◆ EXERCISE: Look below for the line containing "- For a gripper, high"; from there through the line containing "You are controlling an", both lines included, please set down each line exactly and nothing else.

◆ RECORDS FOR PROCESSING:

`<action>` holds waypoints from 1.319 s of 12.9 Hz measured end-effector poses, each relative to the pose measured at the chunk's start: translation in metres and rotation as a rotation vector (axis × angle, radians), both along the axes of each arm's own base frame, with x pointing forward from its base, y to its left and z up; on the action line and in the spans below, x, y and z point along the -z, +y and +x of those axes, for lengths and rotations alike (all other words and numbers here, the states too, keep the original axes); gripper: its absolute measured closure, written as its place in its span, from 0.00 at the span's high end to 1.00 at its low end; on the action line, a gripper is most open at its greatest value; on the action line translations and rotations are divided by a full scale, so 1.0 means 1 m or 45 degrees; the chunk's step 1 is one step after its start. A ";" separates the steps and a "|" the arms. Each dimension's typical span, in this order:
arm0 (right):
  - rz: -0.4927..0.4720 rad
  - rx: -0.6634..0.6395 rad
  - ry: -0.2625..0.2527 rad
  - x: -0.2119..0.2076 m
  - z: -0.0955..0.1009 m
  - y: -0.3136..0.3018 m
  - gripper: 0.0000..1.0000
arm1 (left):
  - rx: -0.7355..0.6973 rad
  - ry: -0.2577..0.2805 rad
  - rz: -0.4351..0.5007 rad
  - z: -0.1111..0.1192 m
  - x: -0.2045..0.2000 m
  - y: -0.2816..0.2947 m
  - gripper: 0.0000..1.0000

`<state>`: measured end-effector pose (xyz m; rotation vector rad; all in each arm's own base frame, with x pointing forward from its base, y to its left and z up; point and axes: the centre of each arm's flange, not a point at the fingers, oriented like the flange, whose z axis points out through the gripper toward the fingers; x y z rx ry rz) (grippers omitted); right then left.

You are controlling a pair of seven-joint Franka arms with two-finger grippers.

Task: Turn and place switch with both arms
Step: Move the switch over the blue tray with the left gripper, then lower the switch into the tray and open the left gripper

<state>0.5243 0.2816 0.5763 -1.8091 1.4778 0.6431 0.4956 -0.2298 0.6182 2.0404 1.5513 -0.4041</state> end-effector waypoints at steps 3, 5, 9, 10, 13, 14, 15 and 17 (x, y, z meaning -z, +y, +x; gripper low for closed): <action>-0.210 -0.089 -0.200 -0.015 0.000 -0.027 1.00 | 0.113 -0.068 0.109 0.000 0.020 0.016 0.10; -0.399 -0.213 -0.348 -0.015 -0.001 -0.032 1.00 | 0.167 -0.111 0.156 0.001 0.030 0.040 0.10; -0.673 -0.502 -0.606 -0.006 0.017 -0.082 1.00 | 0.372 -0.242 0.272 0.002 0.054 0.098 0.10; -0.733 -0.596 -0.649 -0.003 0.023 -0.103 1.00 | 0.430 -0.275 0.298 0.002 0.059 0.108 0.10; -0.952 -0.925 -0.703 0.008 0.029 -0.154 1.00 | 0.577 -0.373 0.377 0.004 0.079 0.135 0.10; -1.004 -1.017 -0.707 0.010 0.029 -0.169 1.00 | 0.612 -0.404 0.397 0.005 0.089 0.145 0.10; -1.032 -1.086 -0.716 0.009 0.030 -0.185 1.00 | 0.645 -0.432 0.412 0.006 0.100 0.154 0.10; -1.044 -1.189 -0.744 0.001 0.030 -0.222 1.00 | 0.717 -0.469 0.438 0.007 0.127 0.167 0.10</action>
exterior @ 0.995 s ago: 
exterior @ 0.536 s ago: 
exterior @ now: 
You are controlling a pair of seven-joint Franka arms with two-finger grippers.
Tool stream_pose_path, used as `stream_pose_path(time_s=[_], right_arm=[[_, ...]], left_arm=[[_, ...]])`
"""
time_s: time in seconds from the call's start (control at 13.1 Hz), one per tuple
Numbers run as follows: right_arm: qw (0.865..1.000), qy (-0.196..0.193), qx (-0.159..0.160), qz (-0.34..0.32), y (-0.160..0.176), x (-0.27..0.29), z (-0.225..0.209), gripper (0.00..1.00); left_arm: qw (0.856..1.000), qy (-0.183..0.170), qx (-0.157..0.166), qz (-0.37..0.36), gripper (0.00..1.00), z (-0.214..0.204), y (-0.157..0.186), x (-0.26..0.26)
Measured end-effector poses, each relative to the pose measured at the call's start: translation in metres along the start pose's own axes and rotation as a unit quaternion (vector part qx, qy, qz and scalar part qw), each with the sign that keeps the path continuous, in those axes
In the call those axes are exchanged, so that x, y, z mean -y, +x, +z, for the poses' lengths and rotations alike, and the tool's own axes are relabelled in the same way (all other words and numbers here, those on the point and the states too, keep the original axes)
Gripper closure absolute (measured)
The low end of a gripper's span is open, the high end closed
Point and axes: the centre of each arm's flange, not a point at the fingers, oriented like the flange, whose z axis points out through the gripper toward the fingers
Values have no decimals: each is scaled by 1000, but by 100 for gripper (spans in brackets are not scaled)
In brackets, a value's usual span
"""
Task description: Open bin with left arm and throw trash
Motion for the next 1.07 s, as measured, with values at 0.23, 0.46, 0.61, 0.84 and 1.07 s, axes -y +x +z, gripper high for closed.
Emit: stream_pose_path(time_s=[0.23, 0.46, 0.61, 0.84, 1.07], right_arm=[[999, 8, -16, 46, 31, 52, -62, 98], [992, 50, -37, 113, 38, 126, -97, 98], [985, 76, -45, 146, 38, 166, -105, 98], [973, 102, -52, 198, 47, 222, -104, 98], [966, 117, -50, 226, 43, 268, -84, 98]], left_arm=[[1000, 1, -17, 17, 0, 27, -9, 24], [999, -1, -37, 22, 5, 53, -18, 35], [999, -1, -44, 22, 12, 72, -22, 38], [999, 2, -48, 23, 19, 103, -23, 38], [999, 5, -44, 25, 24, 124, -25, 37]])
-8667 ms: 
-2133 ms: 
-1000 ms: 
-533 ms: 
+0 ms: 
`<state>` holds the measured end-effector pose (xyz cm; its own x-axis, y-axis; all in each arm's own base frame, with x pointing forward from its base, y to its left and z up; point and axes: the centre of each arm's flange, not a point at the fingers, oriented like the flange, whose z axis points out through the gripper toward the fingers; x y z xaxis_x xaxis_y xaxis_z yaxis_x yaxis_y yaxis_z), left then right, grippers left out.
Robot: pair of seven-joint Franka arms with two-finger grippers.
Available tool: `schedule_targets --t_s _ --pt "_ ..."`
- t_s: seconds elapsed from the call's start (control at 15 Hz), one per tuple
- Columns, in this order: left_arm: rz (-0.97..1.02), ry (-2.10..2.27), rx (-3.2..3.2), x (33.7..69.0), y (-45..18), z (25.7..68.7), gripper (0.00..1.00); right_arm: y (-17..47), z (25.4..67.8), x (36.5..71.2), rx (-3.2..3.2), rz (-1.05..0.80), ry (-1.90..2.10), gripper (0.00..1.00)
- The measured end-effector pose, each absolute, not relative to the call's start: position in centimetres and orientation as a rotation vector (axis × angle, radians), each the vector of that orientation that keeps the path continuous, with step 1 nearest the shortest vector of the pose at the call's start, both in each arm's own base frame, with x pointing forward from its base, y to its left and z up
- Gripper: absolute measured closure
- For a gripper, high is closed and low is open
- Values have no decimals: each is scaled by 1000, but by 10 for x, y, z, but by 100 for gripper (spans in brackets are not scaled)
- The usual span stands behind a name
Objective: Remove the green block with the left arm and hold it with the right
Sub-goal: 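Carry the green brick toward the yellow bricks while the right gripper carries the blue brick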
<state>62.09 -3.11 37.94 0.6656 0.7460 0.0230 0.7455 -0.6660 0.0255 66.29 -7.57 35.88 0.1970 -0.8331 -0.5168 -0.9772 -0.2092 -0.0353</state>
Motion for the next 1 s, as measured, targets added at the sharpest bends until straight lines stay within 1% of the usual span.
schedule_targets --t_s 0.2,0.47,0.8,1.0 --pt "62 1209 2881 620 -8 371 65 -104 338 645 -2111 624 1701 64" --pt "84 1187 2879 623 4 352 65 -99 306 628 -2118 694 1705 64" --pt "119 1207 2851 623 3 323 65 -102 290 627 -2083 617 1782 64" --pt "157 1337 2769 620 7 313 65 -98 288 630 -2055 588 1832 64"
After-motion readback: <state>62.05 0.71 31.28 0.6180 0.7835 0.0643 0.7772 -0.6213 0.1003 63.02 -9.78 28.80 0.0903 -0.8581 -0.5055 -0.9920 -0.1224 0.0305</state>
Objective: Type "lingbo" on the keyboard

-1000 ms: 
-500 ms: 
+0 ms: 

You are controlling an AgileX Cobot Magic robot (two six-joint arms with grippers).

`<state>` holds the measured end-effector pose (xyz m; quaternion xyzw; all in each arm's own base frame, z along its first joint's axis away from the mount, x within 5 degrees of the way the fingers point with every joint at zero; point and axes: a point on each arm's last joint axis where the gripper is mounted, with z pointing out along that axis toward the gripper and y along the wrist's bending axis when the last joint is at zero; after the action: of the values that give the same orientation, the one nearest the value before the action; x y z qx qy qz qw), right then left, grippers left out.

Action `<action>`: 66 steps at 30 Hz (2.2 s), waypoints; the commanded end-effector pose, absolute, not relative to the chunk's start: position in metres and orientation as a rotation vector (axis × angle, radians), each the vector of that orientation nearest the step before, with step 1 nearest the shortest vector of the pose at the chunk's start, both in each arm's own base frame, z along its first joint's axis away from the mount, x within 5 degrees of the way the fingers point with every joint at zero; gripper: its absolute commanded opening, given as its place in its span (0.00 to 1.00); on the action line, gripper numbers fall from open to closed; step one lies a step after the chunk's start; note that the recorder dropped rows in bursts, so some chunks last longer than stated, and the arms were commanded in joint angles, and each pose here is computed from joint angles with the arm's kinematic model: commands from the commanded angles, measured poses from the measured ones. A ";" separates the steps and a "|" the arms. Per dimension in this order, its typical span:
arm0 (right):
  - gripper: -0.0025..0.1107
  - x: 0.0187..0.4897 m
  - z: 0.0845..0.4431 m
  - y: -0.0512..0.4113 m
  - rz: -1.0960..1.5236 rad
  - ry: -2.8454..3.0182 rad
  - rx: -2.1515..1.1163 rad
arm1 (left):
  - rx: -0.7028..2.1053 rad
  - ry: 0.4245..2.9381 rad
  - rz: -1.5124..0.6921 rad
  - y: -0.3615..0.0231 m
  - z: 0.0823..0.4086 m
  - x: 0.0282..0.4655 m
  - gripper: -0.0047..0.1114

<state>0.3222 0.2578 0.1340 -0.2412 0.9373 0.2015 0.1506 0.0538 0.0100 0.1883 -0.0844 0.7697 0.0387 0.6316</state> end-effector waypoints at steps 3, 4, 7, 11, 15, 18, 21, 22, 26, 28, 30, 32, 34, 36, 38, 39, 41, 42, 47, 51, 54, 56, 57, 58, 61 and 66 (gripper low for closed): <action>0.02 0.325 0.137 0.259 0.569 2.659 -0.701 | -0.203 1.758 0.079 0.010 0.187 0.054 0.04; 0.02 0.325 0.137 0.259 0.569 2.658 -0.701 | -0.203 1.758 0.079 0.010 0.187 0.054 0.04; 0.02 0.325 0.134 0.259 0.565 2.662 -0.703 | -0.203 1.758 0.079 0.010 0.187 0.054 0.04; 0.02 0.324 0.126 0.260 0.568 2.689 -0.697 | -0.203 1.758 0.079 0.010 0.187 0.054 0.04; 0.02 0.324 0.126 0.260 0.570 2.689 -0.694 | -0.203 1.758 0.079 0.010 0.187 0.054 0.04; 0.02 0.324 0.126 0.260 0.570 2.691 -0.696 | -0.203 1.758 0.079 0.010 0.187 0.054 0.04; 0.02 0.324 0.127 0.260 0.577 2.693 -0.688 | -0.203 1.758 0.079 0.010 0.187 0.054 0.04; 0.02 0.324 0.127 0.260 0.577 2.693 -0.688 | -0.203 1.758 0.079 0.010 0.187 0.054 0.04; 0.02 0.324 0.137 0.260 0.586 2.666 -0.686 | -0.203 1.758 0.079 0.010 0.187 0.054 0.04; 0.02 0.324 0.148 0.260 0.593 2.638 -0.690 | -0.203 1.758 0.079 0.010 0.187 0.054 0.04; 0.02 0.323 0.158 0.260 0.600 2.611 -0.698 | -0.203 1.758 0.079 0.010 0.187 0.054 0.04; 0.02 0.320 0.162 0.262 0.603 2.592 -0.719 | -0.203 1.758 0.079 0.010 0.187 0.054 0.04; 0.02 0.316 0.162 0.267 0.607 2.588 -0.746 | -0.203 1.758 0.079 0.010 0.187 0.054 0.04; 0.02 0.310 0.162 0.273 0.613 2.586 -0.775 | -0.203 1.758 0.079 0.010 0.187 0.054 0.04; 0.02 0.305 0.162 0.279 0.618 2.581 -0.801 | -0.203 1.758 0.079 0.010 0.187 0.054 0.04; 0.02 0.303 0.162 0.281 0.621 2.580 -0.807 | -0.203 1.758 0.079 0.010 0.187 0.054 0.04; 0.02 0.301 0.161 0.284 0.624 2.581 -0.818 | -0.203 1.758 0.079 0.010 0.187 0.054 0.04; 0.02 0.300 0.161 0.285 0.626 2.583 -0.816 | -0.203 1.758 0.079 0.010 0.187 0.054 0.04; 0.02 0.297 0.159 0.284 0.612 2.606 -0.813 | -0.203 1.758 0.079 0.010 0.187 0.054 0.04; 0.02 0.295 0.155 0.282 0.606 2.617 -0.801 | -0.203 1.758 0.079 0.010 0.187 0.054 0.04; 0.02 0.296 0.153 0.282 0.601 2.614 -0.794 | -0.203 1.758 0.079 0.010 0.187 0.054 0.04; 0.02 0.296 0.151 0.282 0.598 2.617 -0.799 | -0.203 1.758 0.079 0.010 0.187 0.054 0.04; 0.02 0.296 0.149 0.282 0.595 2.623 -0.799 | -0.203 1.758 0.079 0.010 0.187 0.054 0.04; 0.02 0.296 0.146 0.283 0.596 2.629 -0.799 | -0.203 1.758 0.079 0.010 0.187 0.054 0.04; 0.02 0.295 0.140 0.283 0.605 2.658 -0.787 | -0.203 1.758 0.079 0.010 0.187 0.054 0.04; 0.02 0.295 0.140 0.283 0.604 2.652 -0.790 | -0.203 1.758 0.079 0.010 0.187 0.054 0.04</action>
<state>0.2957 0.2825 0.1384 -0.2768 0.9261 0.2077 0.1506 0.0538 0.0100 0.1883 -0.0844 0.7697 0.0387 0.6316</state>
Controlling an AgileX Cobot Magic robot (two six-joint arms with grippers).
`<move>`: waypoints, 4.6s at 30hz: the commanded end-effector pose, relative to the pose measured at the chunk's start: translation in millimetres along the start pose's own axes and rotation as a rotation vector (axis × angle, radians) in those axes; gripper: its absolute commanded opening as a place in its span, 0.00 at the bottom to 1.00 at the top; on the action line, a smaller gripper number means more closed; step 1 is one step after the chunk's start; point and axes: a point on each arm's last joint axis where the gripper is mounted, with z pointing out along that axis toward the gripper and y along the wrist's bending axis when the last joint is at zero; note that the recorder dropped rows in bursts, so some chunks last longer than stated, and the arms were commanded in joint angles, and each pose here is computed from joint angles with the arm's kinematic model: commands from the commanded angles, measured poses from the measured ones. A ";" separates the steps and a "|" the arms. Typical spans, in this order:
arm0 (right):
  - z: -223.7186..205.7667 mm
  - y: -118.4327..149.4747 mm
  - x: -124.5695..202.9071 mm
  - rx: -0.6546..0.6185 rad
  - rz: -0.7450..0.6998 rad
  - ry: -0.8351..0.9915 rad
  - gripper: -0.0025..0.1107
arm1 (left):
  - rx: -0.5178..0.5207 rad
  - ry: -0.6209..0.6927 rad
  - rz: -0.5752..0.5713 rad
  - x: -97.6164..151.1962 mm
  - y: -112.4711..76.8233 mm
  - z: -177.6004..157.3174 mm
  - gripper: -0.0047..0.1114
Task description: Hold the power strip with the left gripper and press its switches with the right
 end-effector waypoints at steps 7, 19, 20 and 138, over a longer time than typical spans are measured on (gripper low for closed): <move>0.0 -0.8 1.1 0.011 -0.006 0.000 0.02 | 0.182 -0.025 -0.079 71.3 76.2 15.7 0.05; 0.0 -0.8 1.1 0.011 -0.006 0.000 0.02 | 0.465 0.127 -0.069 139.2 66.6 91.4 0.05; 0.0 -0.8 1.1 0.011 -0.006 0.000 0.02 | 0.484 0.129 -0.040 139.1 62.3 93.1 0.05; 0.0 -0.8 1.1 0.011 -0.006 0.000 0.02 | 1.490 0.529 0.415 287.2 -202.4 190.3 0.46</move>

◆ EXERCISE OUTPUT:
- For a gripper, high is closed and low is open
- Values have no decimals: each is scaled by 1000, but by 10 for x, y, z, but by 100 for gripper (spans in brackets are not scaled)
- The usual span stands behind a name
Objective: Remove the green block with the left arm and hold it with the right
Sub-goal: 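Carry the green brick toward the yellow bricks while the right gripper carries the blue brick
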<state>62.09 -3.11 37.94 0.6656 0.7460 0.0230 0.7455 -0.6660 0.0255 66.29 -7.57 35.88 0.1970 -0.8331 -0.5168 -0.9772 -0.2092 -0.0353</state>
Motion for the next 1 s, as measured, targets added at the sharpest bends until straight lines stay within 1% of the usual span.
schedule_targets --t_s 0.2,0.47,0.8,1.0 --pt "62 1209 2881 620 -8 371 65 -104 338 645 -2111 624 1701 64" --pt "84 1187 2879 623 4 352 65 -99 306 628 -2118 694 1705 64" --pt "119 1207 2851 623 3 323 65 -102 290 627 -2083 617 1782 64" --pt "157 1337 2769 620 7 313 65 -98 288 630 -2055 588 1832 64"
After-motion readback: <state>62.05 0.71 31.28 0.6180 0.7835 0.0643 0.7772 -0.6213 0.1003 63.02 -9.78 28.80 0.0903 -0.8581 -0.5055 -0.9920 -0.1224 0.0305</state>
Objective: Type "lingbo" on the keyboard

-1000 ms: 
-500 ms: 
+0 ms: 

You are controlling an AgileX Cobot Magic robot (two six-joint arms with grippers).

The complete output has now been given.